Mais, malheureusement, le politique est un peu désarmé face à ces débordements qui, comme dans l'affaire de la banderolle anti-Ch'tis déployé au Parc des Princes, par des pseudo-supporters du PSG, n'ont pas vraiment de solution. Sauf que, contrairement à ce que pensent certains, il ne faut pas se priver de réfléchir et de trouver des solutions... certes, le fait de ne pas trop médiatiser ces comportements pourrait peut-être avoir un effet, mais les ignorer serait bien plus catastrophique. Et pourquoi pas un "flicage" minutieux des supporters, avec des interdictions de stade sévères à l'encontre de ceux qui seraient coupables de tels actes - et le procureur de Bobigny aurait été saisi par la ministre de l'Intérieur -, ou encore l'installation de caméras de surveillance dans les stades les plus importants - même si l'on peut recourir aux images télé des matchs retransmis -, ne serait-ce que pour éviter d'autres problèmes comme des bagarres entre bandes?

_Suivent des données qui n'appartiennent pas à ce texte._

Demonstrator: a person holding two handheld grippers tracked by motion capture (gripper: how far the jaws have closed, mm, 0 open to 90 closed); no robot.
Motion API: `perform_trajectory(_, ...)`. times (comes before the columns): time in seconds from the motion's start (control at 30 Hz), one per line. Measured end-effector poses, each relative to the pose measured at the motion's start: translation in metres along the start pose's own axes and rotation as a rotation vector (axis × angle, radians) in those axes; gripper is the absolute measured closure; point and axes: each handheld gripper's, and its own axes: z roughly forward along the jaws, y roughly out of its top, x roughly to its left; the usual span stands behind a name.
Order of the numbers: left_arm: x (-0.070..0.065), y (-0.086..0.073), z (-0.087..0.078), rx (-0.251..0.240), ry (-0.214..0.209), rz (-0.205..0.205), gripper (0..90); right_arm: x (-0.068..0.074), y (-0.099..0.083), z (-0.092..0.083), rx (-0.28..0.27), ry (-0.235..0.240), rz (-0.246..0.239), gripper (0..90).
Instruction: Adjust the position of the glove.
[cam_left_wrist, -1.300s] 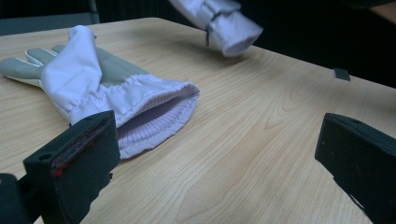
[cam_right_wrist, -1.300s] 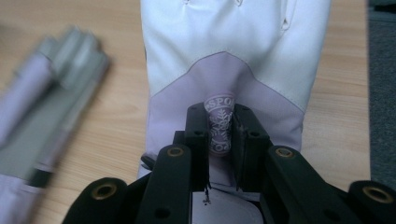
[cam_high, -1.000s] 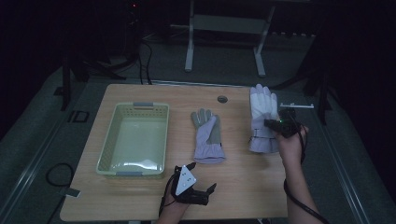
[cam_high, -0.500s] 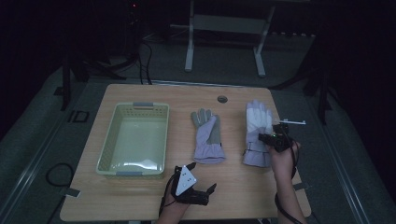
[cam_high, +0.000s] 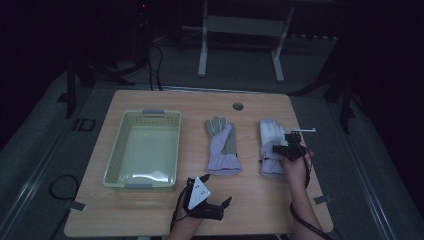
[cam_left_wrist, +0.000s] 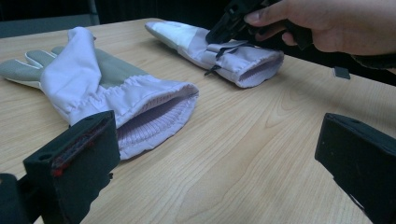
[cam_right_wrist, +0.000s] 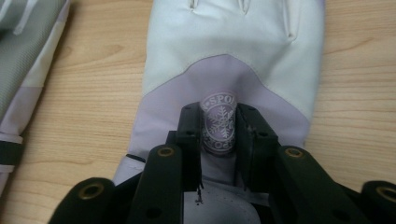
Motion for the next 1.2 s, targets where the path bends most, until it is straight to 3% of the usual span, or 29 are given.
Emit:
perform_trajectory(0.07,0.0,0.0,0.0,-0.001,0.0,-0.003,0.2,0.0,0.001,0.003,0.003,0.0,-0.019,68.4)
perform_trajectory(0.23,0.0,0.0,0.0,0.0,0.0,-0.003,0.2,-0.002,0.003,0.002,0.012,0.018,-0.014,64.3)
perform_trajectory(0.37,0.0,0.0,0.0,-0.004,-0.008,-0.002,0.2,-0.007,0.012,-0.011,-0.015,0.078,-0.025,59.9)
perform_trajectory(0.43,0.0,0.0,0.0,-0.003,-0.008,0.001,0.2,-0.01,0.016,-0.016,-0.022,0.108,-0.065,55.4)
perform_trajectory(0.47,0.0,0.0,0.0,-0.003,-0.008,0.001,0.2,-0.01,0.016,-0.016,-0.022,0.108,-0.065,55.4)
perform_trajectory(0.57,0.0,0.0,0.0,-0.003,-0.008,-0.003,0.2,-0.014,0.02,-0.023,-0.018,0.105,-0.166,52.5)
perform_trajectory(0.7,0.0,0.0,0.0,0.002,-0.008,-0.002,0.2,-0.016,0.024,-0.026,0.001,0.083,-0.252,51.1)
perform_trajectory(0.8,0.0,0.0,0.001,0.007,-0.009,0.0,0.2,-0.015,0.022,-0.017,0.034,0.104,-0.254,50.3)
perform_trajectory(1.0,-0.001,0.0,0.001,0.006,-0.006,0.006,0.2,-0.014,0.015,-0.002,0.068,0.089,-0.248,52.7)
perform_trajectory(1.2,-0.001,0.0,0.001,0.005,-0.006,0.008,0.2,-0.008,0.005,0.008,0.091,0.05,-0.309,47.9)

Mais, là encore, il va falloir y consacrer des moyens financiers, mais aussi humains (pour encadrer ces manifestations sportives)... pour que les valeurs du sport l'emportent finalement sur des comportements individuels que la justice doit sanctionner, avec la même sévérité que la condamnation morale de nos dirigeants politiques. Leur détermination doit permettre de répondre à ces questions: n'est-il pas nécessaire de porter la réflexion au niveau européen, voire mondial? En cas d'interruption du match, sera-t-il reporté, perdu pour le pays organisateur ou pour le pays dont les supporters sont incriminés?